Sé que no debiera afectarnos, pero los sacerdotes somos humanos, afortunadamente, y como tales, débiles y flojuchos en nuestra fe. Bien sabemos que no podemos esperar otra paga que al mismo Cristo, y que uno siembra y quién sabe dónde se producirá la cosecha. Pero… como somos humanos, gracias a Dios, nos gustaría cosechar éxitos humanos, recibir enormes respuestas, sentir cómo nuestras acciones pastorales levantan entusiasmos y el mundo, aunque sea el mundo clerical y parroquial, nos aplaude con pasión.
Demasiadas veces esto no ocurre. Todo lo contrario. Son bastantes las ocasiones en que nos lanzamos con iniciativas, ocurrencias, programaciones, ideas, convencidos de que recibirán una respuesta masiva… para tener que reconocer que a nadie le interesa lo propuesto. Veces en que se hace una convocatoria, que no dudo sea del todo interesante, y que no acude nadie… o casi nadie: dos o tres despistados.
Cuántas veces no nos ha sucedido emprender una tarea con la mejor de las voluntades y encontrarnos con una respuesta mínima, una perseverancia manifiestamente mejorable y un languidecer desde el primer momento. Todos sabemos de esto. Todos hemos tenido en alguna ocasión la tentación, terrible tentación, de tirar la toalla y despotricar contra todo lo que se mueve porque no llegamos a comprender que los planes de Dios no son nuestros planes, ni sus caminos los nuestros.
Más aún. Si tenemos esa tentación es porque en definitiva lo que está en juego no es tanto el Reino cuanto nuestro orgullo, no tanto la gloria de Dios, sino la nuestra. ¿Cómo es posible que a mí, que soy sacerdote y que hago tantas cosas, la gente no me responda como yo creo que debe hacerlo? Orgullo personal. Punto.

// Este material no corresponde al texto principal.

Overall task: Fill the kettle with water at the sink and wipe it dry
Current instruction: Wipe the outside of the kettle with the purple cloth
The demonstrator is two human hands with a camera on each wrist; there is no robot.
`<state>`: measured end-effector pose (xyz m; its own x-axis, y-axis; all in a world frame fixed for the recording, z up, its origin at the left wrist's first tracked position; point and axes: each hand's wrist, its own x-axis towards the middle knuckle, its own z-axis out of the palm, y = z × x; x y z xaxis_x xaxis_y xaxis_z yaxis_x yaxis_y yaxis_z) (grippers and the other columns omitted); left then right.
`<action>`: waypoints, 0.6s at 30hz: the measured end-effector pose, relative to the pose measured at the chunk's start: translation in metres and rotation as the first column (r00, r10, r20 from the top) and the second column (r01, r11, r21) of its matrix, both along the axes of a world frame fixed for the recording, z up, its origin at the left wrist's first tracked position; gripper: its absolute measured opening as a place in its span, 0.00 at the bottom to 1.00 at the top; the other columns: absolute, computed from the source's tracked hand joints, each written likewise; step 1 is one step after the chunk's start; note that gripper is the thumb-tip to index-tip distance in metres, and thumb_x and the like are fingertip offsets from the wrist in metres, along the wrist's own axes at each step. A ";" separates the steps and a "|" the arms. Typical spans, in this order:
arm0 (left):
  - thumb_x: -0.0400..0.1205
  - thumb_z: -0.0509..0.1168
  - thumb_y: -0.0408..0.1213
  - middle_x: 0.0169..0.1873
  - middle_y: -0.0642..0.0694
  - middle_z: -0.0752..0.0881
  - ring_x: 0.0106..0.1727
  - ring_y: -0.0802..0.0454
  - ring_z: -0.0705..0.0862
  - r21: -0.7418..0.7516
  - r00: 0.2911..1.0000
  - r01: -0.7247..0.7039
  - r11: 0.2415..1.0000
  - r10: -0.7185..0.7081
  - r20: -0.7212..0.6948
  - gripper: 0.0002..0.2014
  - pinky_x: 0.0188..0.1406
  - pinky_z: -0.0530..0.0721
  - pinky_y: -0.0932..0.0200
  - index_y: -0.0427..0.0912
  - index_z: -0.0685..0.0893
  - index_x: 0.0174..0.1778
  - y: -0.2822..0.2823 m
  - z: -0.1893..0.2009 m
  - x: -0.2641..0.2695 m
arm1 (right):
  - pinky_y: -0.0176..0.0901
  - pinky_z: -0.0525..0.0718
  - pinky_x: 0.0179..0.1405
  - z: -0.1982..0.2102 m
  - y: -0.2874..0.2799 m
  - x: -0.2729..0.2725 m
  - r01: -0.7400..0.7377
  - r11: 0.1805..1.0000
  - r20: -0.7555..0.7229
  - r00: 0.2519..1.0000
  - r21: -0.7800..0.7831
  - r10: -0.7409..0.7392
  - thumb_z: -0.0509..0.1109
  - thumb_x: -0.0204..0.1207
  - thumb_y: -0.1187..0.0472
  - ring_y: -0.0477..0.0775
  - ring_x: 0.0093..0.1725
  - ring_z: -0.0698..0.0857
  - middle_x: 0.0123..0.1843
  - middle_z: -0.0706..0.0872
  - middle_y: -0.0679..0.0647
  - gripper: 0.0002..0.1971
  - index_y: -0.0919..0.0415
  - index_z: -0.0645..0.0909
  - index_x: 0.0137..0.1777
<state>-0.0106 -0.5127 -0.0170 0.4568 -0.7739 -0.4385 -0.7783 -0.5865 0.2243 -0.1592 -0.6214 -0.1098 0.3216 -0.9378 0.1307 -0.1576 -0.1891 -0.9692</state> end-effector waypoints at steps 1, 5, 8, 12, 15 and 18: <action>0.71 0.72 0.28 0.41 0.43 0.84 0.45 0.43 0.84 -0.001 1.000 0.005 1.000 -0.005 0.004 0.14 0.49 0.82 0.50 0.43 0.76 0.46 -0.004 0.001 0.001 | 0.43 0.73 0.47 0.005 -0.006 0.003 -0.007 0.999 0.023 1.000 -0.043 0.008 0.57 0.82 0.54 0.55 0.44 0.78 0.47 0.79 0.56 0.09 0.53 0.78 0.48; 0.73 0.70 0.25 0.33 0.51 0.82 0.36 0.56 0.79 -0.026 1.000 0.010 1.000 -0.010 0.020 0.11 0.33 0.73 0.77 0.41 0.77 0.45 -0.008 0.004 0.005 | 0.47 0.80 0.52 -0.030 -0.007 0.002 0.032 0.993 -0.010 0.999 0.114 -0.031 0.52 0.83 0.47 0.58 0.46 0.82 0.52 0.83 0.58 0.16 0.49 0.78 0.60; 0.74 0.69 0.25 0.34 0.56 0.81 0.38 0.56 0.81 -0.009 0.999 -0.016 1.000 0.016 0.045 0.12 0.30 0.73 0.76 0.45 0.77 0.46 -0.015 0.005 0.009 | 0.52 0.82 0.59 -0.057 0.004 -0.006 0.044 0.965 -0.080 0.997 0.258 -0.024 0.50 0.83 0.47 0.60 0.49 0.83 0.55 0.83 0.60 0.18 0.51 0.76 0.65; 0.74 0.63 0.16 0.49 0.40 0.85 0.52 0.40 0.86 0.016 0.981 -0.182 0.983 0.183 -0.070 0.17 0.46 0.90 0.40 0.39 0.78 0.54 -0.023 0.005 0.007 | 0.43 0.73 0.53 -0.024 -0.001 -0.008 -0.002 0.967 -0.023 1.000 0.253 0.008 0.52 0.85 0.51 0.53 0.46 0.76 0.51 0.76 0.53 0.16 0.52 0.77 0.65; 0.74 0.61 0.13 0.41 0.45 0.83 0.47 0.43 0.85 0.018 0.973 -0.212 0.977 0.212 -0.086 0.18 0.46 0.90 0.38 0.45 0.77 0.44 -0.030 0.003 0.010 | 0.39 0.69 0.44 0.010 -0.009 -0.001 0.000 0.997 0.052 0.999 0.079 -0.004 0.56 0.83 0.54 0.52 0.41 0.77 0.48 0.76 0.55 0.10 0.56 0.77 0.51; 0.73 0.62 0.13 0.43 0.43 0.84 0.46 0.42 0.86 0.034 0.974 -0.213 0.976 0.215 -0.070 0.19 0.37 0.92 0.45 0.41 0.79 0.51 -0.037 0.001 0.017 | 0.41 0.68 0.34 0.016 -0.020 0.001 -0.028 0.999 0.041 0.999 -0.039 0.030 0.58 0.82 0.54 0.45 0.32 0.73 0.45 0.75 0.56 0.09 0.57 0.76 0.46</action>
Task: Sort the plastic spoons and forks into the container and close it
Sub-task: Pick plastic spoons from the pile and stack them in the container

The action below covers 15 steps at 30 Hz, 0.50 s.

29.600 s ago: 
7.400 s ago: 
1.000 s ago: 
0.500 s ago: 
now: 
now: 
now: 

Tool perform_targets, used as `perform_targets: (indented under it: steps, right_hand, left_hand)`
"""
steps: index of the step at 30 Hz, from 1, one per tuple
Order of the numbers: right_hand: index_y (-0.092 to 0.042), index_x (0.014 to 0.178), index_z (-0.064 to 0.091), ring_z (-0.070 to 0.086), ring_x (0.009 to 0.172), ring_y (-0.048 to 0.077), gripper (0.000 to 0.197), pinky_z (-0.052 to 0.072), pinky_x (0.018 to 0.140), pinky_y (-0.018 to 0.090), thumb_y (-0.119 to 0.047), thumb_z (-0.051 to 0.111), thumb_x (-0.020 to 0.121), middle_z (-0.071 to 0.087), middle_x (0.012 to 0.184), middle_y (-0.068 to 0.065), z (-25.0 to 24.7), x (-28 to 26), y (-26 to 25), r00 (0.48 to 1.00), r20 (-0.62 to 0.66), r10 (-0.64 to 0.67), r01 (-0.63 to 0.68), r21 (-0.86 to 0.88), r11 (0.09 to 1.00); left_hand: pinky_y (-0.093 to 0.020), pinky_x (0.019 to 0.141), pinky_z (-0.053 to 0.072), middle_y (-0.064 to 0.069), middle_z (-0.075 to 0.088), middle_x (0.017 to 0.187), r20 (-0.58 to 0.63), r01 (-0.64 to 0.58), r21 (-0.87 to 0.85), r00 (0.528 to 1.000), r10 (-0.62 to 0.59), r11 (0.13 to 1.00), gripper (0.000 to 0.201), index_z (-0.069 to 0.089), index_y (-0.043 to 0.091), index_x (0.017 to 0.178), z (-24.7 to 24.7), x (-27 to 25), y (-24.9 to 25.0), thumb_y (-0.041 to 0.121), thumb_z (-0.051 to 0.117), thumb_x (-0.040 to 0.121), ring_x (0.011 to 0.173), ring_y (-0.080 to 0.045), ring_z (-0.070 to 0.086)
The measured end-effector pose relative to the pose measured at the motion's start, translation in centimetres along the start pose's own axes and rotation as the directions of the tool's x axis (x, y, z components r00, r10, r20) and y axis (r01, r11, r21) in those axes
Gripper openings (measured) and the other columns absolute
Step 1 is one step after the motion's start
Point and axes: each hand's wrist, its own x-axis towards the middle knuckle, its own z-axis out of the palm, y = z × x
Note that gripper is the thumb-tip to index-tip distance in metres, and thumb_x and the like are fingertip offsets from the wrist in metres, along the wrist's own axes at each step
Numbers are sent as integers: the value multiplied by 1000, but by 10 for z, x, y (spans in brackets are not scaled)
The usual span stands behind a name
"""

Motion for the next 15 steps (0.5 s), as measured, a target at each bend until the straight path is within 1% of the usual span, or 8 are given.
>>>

He tenido y tengo mis fracasos pastorales, aunque solo nos gusta hablar de lo que nos va bien. Quizás incluso muchos más fracasos que aparentes triunfos, pero todo por lo mismo: porque hablamos de las cosas como si fuera algo nuestro, mientras que Dios sabe por dónde y cómo quiere las cosas.
¿Qué hacer ante el aparente fracaso pastoral?

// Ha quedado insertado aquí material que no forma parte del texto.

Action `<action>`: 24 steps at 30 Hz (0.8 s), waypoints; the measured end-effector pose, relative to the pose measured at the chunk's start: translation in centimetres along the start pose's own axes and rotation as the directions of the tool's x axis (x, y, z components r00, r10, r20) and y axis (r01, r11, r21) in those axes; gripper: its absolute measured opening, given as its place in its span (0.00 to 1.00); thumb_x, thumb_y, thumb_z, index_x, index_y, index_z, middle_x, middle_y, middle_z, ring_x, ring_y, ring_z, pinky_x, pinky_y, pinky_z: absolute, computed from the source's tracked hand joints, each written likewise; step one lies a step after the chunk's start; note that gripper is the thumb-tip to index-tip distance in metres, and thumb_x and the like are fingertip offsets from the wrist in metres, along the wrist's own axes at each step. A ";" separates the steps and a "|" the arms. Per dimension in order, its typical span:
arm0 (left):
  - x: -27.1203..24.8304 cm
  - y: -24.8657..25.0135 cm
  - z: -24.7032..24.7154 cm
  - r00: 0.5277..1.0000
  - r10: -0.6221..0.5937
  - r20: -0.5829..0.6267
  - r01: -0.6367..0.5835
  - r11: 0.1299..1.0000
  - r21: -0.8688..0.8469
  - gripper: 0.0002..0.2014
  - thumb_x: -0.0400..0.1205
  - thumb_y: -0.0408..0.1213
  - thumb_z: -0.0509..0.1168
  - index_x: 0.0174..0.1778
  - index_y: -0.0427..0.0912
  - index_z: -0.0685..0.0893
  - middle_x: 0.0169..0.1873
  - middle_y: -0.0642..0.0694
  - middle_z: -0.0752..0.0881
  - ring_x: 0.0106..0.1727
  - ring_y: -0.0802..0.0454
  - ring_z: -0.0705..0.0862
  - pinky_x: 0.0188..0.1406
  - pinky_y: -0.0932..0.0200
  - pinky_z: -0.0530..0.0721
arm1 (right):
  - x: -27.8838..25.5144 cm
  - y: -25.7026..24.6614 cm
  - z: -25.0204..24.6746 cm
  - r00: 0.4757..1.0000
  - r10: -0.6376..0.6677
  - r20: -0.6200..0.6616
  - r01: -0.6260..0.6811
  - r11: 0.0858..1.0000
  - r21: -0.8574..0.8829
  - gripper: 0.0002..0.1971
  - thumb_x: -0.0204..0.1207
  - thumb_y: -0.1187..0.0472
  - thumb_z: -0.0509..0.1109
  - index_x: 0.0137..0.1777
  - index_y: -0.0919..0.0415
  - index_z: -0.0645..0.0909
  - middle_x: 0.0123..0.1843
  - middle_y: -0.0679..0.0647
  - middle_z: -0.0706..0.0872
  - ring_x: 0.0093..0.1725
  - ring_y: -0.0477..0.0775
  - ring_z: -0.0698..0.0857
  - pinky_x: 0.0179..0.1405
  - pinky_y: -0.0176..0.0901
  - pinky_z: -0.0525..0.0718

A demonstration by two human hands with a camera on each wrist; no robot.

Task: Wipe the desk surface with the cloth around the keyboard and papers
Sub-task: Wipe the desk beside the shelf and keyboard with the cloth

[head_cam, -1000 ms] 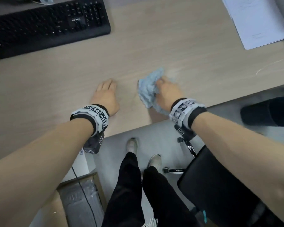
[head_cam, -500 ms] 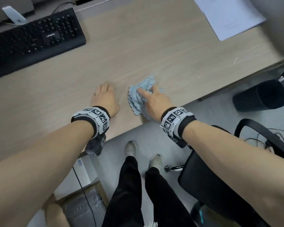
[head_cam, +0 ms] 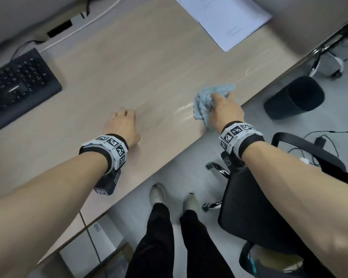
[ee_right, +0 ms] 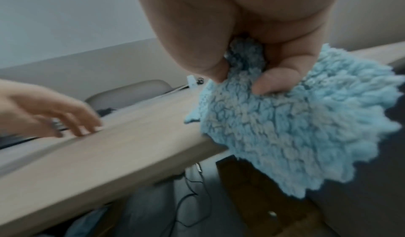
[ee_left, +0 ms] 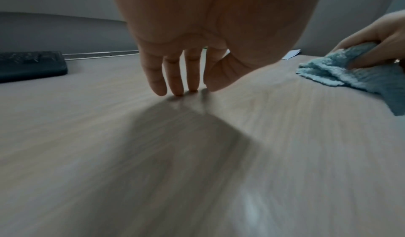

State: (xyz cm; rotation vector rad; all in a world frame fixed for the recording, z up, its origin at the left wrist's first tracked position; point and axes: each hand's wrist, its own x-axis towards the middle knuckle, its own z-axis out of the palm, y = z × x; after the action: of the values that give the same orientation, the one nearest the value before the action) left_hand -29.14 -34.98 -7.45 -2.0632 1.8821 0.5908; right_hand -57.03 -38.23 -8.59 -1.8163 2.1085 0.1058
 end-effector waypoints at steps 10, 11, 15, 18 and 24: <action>4.2 1.5 -2.1 0.987 0.160 0.024 -0.161 0.987 0.020 0.38 0.71 0.32 0.68 0.80 0.42 0.65 0.84 0.43 0.58 0.83 0.41 0.58 0.78 0.44 0.67 | 1.2 -4.2 2.4 0.981 -0.190 0.051 0.190 0.982 0.008 0.19 0.75 0.64 0.65 0.64 0.46 0.72 0.61 0.61 0.71 0.25 0.59 0.76 0.30 0.47 0.76; 4.6 1.7 -2.0 0.983 0.181 0.028 -0.181 0.983 0.016 0.38 0.71 0.31 0.68 0.80 0.42 0.65 0.84 0.43 0.58 0.83 0.41 0.58 0.79 0.45 0.65 | 1.7 -2.4 1.8 0.993 -0.112 0.042 0.112 0.994 0.009 0.22 0.75 0.65 0.64 0.66 0.45 0.71 0.63 0.61 0.70 0.28 0.61 0.77 0.32 0.49 0.76; 5.6 2.5 -2.3 0.979 0.189 0.074 -0.191 0.981 0.033 0.37 0.71 0.32 0.67 0.79 0.44 0.66 0.79 0.42 0.68 0.78 0.38 0.66 0.74 0.43 0.72 | 2.8 4.3 -0.9 0.984 0.180 -0.002 -0.180 0.984 -0.004 0.21 0.76 0.65 0.61 0.67 0.48 0.72 0.63 0.63 0.70 0.47 0.69 0.81 0.41 0.52 0.75; 6.5 3.1 -3.2 0.982 0.162 0.101 -0.167 0.985 0.043 0.36 0.70 0.34 0.68 0.76 0.46 0.67 0.68 0.37 0.75 0.68 0.33 0.74 0.63 0.40 0.79 | 3.4 4.7 -2.2 0.965 0.263 -0.012 -0.263 0.965 0.022 0.21 0.75 0.63 0.62 0.69 0.49 0.74 0.65 0.63 0.70 0.51 0.71 0.82 0.46 0.53 0.79; 8.4 5.6 -4.8 0.982 0.182 0.059 -0.186 0.980 0.072 0.33 0.72 0.33 0.68 0.76 0.45 0.69 0.75 0.39 0.69 0.72 0.34 0.70 0.65 0.41 0.75 | 5.3 -0.9 -1.3 0.994 -0.096 0.046 0.093 0.993 0.066 0.22 0.75 0.60 0.64 0.69 0.46 0.75 0.64 0.64 0.73 0.45 0.69 0.85 0.47 0.54 0.83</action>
State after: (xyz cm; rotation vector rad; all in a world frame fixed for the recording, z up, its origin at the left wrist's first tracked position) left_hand -33.60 -45.22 -6.97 -1.8214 2.0464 0.5992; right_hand -56.99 -43.78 -8.93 -1.8536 1.9662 0.0574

- Confiar. Porque la parroquia es de Cristo, y Él es quien debe dirigirla y sacarla adelante. De Cristo, no del párroco.
- Rezar. Pedir a Dios que se haga su voluntad, que sean las cosas como Él quiere y no como se nos ocurren a nosotros. ¡Y aceptar que sea así!

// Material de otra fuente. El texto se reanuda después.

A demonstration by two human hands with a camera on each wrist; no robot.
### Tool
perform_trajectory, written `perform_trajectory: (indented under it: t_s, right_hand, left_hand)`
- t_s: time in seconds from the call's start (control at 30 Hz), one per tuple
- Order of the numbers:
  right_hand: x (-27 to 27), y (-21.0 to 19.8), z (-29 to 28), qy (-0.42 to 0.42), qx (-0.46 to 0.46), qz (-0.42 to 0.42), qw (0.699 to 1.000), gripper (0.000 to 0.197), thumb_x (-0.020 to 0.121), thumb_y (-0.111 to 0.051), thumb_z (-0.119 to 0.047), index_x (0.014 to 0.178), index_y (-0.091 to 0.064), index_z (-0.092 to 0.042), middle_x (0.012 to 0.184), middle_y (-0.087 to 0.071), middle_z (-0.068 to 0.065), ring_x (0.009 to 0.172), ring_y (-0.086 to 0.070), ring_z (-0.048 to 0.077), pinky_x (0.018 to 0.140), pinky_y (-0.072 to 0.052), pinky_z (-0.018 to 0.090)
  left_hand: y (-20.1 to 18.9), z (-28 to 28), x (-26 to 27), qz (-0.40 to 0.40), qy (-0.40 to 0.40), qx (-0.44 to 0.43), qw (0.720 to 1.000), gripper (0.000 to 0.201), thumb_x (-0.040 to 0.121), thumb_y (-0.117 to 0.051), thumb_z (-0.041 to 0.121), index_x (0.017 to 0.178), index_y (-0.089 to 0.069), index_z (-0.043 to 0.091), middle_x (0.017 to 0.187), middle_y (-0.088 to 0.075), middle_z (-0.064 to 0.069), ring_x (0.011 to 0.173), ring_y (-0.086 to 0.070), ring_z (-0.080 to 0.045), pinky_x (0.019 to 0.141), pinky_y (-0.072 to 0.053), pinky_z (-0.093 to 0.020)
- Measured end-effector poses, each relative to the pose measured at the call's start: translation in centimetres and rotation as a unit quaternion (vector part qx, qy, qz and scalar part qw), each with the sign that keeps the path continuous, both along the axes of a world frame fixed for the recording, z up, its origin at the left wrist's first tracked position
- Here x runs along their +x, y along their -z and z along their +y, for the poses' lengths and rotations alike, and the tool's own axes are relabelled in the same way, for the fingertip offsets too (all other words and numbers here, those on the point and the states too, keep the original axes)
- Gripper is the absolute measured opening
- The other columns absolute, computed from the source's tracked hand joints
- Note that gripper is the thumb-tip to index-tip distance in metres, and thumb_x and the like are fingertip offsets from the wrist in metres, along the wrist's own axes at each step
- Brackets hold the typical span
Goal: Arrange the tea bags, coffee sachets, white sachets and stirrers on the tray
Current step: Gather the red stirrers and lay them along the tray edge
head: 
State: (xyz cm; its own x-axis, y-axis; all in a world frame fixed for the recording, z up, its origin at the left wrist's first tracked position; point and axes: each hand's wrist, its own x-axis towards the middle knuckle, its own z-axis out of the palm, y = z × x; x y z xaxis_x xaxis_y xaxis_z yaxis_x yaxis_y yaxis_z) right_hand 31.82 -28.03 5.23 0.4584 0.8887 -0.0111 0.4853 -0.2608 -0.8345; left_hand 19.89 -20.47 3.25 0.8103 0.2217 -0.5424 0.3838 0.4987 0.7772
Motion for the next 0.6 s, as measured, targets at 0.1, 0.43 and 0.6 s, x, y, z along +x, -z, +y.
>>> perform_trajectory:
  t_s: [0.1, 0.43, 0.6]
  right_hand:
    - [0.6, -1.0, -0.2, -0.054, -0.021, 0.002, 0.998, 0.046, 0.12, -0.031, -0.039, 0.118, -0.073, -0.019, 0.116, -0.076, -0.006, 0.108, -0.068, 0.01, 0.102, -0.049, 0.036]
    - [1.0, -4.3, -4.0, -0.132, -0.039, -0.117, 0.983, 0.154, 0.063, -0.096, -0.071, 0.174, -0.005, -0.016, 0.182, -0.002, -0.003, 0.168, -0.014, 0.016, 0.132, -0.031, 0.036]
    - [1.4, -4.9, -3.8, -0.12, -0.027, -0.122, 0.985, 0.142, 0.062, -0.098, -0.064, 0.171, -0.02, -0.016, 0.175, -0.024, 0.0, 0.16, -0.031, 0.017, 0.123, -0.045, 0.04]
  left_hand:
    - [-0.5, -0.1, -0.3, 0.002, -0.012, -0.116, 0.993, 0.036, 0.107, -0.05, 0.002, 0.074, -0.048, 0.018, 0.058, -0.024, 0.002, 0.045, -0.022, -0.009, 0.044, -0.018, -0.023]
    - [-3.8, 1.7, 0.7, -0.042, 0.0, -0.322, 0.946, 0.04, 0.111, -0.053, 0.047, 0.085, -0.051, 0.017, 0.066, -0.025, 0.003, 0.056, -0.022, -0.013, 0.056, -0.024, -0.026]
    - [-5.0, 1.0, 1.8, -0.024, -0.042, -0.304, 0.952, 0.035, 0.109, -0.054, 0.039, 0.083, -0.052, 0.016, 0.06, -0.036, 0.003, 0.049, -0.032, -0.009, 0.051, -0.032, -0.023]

- Trabajar con ilusión, con ganas, tropezar y levantarse, fracasar y seguir intentando.
- Agarrarnos a lo fundamental: sacramentos, oración, adoración, la Santísima Virgen.
- Estudiar, conocer cosas, leer, aprender de los compañeros, compartir con ellos éxitos y desengaños.
- Y mantener siempre la mayor de las ilusiones.
Y reconocer que lo que quizá uno llama fracaso pastoral es el mayor de los éxitos, pues Dios así lo tiene dispuesto para nuestro bien y el de su Iglesia, y que quién sabe si nuestro esfuerzo no será una fuente de gracia que repercutirá para bien de la Iglesia y del mundo. En definitiva, trabajar y ponerse al servicio. Luego, Dios dirá. Bendito sea.